### Assignment
For the listing that follows, give again exactly the lines from the one with "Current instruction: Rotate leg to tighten" to the one with "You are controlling", including both.

════

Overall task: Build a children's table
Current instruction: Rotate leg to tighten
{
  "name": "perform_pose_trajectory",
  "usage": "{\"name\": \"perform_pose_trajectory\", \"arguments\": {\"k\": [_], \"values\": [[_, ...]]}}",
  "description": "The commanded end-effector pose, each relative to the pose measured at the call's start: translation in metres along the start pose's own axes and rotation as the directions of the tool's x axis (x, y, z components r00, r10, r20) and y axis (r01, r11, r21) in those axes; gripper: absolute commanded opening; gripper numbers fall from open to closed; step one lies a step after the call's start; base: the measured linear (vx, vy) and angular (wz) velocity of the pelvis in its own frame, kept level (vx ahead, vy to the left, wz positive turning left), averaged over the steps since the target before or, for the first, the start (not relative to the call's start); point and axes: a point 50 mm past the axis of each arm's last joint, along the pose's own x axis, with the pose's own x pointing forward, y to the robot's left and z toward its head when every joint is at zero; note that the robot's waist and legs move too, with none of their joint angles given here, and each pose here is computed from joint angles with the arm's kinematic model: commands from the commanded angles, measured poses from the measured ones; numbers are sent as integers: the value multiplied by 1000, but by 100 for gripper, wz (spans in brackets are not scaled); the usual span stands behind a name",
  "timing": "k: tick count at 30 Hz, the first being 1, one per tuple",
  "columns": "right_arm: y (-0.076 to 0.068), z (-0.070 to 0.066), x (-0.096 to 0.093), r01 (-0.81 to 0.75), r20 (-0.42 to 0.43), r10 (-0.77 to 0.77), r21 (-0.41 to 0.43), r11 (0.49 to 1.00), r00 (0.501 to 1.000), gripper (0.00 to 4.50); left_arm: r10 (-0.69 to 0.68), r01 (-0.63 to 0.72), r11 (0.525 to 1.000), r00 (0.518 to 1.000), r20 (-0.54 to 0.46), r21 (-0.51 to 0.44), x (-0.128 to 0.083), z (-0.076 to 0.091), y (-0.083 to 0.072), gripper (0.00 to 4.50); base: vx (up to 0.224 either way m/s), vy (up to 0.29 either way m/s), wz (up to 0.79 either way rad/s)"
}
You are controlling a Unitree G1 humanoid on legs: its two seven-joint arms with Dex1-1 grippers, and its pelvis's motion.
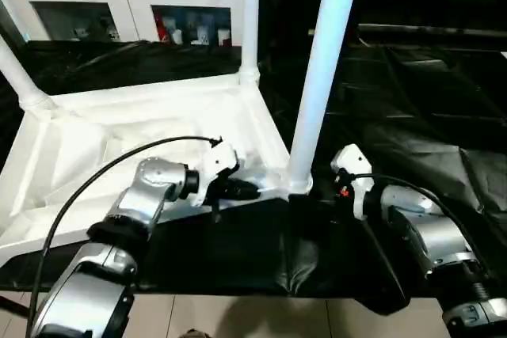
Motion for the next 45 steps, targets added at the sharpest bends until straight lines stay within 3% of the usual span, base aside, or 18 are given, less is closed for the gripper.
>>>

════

### Written solution
Current instruction: Rotate leg to tighten
{
  "name": "perform_pose_trajectory",
  "usage": "{\"name\": \"perform_pose_trajectory\", \"arguments\": {\"k\": [_], \"values\": [[_, ...]]}}",
  "description": "The commanded end-effector pose, each relative to the pose measured at the call's start: translation in metres along the start pose's own axes and rotation as the directions of the tool's x axis (x, y, z components r00, r10, r20) and y axis (r01, r11, r21) in those axes; gripper: absolute commanded opening; gripper numbers fall from open to closed; step one lies a step after the call's start; base: the measured linear (vx, vy) and angular (wz) velocity of the pelvis in its own frame, kept level (vx ahead, vy to the left, wz positive turning left), averaged over the steps since the target before or, for the first, the start (not relative to the call's start); point and axes: a point 50 mm past the axis of each arm's last joint, along the pose's own x axis, with the pose's own x pointing forward, y to the robot's left and z toward its head when every joint is at zero; note that the robot's waist and legs move too, with none of their joint angles given here, and each pose here is computed from joint angles with the arm's kinematic model: commands from the commanded angles, measured poses from the measured ones; numbers are sent as integers: the value multiplied by 1000, but by 100 for gripper, wz (spans in brackets are not scaled); the usual span stands behind a name",
  "timing": "k: tick count at 30 Hz, the first being 1, one per tuple",
  "columns": "right_arm: y (-0.076 to 0.068), z (-0.070 to 0.066), x (-0.096 to 0.093), r01 (-0.81 to 0.75), r20 (-0.42 to 0.43), r10 (-0.77 to 0.77), r21 (-0.41 to 0.43), r11 (0.49 to 1.00), r00 (0.501 to 1.000), gripper (0.00 to 4.50); left_arm: r10 (-0.69 to 0.68), r01 (-0.63 to 0.72), r11 (0.525 to 1.000), r00 (0.518 to 1.000), r20 (-0.54 to 0.46), r21 (-0.51 to 0.44), x (-0.128 to 0.083), z (-0.076 to 0.091), y (-0.083 to 0.072), gripper (0.00 to 4.50); base: vx (up to 0.224 either way m/s), vy (up to 0.29 either way m/s), wz (up to 0.79 either way rad/s)"
}
You are controlling a Unitree G1 humanoid on legs: its two seven-joint arms with Dex1-1 grippers, and its pelvis's motion.

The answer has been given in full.